First Ascents | The Source Weekly - Bend

First Ascents

Brooke Sandahl and your favorite routes at Smith Rock

Editor's Note: This is the fourth installment in our five-part series on the pioneers of Central Oregon's famed outdoor sports scene. In the past 100 years, a handful of people have helped progress the accessibility and notoriety of our adventure sport scene. These icons of the outdoor world, in a pursuit of their own fresh tracks and first ascents, helped define Bend as the outside sports mecca it is today. This is the story of Brooke Sandahl.

If you know anything about rock climbing at Smith Rock, you've heard of the 1980s "birth" of American sport climbing via Alan Watts. Sport climbing, the now mainstream style of rock face ascension, has since inspired a wave of popularity in the sport over the last 30 years.

But Watts didn't establish the whole park alone, even if he did spark a revolution around him. In the early '80s, just as sport climbing was pulling up its landing gear in take off mode, Brooke Sandahl caught a sniff of the kind of awe-inspiring routes being strung up at Smith Rock State Park.

In 1983, with childhood experience in mountaineering and a college career of hitchhiking from Northwest Washington to Yosemite Valley, Sandahl arrived at Smith.

"I came down to Smith and actually walked around to the dihedrals, and I was blown away," Sandahl said. "I had seen most of the hard routes on the West Coast, and nothing looked like Heinous Cling or Darkness at Noon, and I was like, 'Holy shit! I'm moving here.'"

He climbed nearly every day after that, doing temporary construction jobs around Central Oregon or taking the odd day to ski.

"The weather was awesome, and I had a bunch of money saved. I wanted to just climb for a year and see where I could go with that," he said. "That winter I basically climbed five, six days a week with Alan."

After about a year of climbing and inconsistent work, Sandahl got a job with the local climbing shop that had supplied him with his first set of climbing cams—Metolius Climbing. He also started giving the local strong man—Alan Watts—a run for his money.

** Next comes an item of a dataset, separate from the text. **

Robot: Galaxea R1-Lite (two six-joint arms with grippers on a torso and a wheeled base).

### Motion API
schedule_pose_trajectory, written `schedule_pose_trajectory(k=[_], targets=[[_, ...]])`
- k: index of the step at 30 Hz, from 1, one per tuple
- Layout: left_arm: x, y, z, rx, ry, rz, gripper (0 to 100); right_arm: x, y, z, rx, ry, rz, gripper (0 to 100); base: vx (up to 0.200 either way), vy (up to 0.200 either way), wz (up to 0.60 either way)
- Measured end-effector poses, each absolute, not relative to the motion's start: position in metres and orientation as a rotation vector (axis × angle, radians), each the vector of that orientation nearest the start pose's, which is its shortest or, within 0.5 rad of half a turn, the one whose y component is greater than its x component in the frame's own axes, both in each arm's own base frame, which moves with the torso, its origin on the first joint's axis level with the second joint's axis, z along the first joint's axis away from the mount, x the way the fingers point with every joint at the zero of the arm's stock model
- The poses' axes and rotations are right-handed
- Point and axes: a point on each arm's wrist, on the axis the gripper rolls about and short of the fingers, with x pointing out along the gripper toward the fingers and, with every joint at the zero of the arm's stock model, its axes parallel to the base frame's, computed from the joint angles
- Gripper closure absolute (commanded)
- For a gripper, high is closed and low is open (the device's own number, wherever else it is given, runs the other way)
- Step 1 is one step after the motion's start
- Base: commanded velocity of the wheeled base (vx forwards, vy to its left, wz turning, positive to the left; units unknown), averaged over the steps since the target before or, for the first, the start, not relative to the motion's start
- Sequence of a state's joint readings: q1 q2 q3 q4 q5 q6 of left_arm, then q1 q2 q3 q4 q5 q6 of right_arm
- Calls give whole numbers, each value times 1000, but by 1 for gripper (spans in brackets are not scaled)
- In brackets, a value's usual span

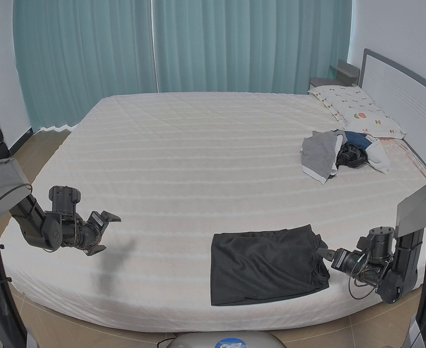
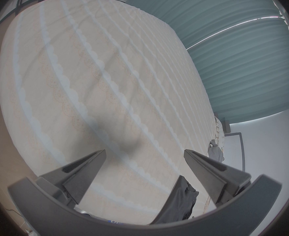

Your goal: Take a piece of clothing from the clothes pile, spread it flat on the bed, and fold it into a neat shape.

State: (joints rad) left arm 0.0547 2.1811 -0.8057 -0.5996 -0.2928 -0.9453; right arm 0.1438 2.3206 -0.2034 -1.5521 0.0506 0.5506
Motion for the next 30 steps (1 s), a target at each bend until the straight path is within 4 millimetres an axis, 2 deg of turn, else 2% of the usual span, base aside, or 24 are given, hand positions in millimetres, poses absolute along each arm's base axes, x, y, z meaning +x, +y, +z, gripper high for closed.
schedule_pose_trajectory(k=[7,15,23,30], targets=[[352,12,16,-1017,819,170,0,303,47,-25,602,522,69,0,0,0,0],[352,8,12,-997,818,197,0,348,58,-37,664,559,126,0,0,0,0],[353,7,10,-992,821,201,0,373,64,-42,691,596,144,0,0,0,0],[353,7,10,-991,822,201,0,379,65,-45,690,590,140,0,0,0,0]])
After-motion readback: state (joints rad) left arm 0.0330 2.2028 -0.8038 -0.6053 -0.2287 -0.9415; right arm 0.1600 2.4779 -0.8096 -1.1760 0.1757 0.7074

"I was really intrigued with doing the hardest moves I could. Alan had just done Heinous Cling, Darkness at Noon, Chain [Reaction]; he had done East Face. You've got to get your head prepared for that kind of thing. You have to get your fingers strong, to build endurance. So, it took a while to start dialing it, but then I was kind of right on his heels. Sometimes I would do something before he would."

Sandahl put up first ascents in the Lower Gorge area, and established new routes on the backside. He went on to bolt the first route on the Churning Buttress, now one of the most popular areas in the park. That route was Dakine Corner (5.12d). He also established Kings of Rap (5.12d) on the buttress.

"The park was pretty wide open then. I just saw that buttress and went 'That's choice, I'm gonna start bolting that,' " he said. "It was just kind of game-on in the park."

Overall, Sandahl said he was happy to contribute to such an inclusive community of climbers, and an environment where climbers encouraged each other to grow and do what they loved.

"It was just such a bitchin' scene. It was a really super-supportive crew," he said. "It was like, 'If you're a climber—you're in. You're part of the crew.' "

At a time when climbers from other areas would turn up their noses at newcomers, especially those "bolt clippers" from Smith Rock, Central Oregon's climbers had a refreshingly come one, come all attitude—a sentiment shared by Smith locals today.

As for Sandahl, in 1993 he helped make rock-climbing history.

On a trip to Yosemite Valley he linked up with a lady named Lynn Hill, and the two set off to climb The Nose—arguably the most monumental rock-climbing route of all time.

Earlier that year, Sandahl had managed to get the first ascent of one of the climb's pitches. During this attempt with Hill, she made the first ever free ascent of the entire route—arguably the most iconic ascent in rock-climbing history.